» **Task to complete**
Reprint the listing. Every line must match the original exactly.

· · · ·

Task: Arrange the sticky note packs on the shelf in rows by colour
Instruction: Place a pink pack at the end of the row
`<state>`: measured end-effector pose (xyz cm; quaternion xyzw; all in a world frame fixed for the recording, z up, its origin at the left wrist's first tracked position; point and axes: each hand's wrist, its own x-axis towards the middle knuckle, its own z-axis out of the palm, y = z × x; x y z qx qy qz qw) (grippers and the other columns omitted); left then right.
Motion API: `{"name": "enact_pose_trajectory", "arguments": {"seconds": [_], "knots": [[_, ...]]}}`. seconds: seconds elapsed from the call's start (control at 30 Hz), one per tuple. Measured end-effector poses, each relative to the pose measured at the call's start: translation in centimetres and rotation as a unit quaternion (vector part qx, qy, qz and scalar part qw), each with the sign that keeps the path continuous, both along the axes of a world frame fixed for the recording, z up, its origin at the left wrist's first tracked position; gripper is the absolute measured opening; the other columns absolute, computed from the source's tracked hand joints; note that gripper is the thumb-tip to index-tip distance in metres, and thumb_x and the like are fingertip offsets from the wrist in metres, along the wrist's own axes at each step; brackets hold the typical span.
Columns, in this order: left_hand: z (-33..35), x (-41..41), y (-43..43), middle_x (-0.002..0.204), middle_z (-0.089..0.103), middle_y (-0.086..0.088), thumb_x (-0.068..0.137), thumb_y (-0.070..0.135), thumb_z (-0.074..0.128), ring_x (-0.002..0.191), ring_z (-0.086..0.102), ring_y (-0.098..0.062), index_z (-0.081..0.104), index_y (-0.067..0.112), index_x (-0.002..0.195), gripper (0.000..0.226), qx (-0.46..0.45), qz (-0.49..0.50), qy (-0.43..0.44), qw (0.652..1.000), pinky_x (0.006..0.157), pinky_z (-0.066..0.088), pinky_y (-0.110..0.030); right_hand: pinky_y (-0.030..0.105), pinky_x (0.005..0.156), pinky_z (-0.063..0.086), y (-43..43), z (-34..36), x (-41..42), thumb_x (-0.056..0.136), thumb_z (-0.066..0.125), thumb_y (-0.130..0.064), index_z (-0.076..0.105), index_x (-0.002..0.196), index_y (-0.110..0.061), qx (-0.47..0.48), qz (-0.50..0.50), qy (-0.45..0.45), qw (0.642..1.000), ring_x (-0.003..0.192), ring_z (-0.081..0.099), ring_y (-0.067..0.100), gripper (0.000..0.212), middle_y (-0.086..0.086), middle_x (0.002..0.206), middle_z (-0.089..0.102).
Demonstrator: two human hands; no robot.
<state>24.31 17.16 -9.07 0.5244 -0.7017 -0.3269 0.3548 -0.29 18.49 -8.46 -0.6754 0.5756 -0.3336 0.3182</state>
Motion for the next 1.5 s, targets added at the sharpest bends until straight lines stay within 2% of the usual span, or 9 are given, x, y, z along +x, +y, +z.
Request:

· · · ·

» **Output for this exercise**
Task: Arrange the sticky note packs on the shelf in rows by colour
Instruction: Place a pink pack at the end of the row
`<state>`: measured end-effector pose (xyz cm; quaternion xyzw; all in a world frame fixed for the recording, z up, its origin at the left wrist's first tracked position; point and axes: each hand's wrist, its own x-axis towards the middle knuckle, its own z-axis out of the palm, y = z × x; x y z qx qy qz qw) (grippers and the other columns omitted); left then right.
Motion API: `{"name": "enact_pose_trajectory", "arguments": {"seconds": [_], "knots": [[_, ...]]}}`. seconds: seconds elapsed from the call's start (control at 30 Hz), one per tuple. Measured end-effector poses, each relative to the pose measured at the call's start: translation in centimetres and rotation as a unit quaternion (vector part qx, qy, qz and scalar part qw), each with the sign that keeps the path continuous, both along the axes of a world frame fixed for the recording, z up, its origin at the left wrist's first tracked position; gripper is the absolute measured opening; the other columns absolute, computed from the source's tracked hand joints; note that gripper is the thumb-tip to index-tip distance in metres, and thumb_x and the like are fingertip offsets from the wrist in metres, along the wrist's own axes at each step; brackets hold the typical span.
Columns, in this order: left_hand: z (-33..35), x (-41..41), y (-43..43), middle_x (-0.002..0.204), middle_z (-0.089..0.103), middle_y (-0.086..0.088), thumb_x (-0.068..0.137), thumb_y (-0.070..0.135), thumb_z (-0.074..0.128), ring_x (-0.002..0.191), ring_z (-0.086..0.102), ring_y (-0.098..0.062), index_z (-0.081..0.104), index_y (-0.067..0.112), index_x (-0.002..0.195), gripper (0.000..0.226), qx (-0.46..0.45), qz (-0.49..0.50), qy (-0.43..0.44), qw (0.652..1.000), pinky_x (0.006..0.157), pinky_z (-0.066..0.088), pinky_y (-0.110..0.030); right_hand: pinky_y (-0.030..0.105), pinky_x (0.005..0.156), pinky_z (-0.063..0.086), y (-43..43), z (-34..36), x (-41..42), thumb_x (-0.056..0.136), thumb_z (-0.066..0.125), thumb_y (-0.130..0.064), index_z (-0.076..0.105), index_x (-0.002..0.196), index_y (-0.110..0.061), qx (-0.47..0.48), qz (-0.50..0.50), qy (-0.45..0.45), qw (0.642..1.000), ring_x (-0.003..0.192), ring_z (-0.081..0.099), ring_y (-0.067..0.100), gripper (0.000..0.212), middle_y (-0.086..0.086), middle_x (0.002..0.206), middle_z (-0.089..0.102).
Demonstrator: two human hands; no robot.
<state>24.31 17.16 -9.07 0.5244 -0.7017 -0.3269 0.3548 -0.29 18.49 -8.46 -0.6754 0.5756 -0.3336 0.3182</state>
Motion for the next 1.5 s, targets added at the sharpest bends until straight lines stay within 2% of the usual span, or 9 are given, x, y, z along +x, +y, +z.
Request:

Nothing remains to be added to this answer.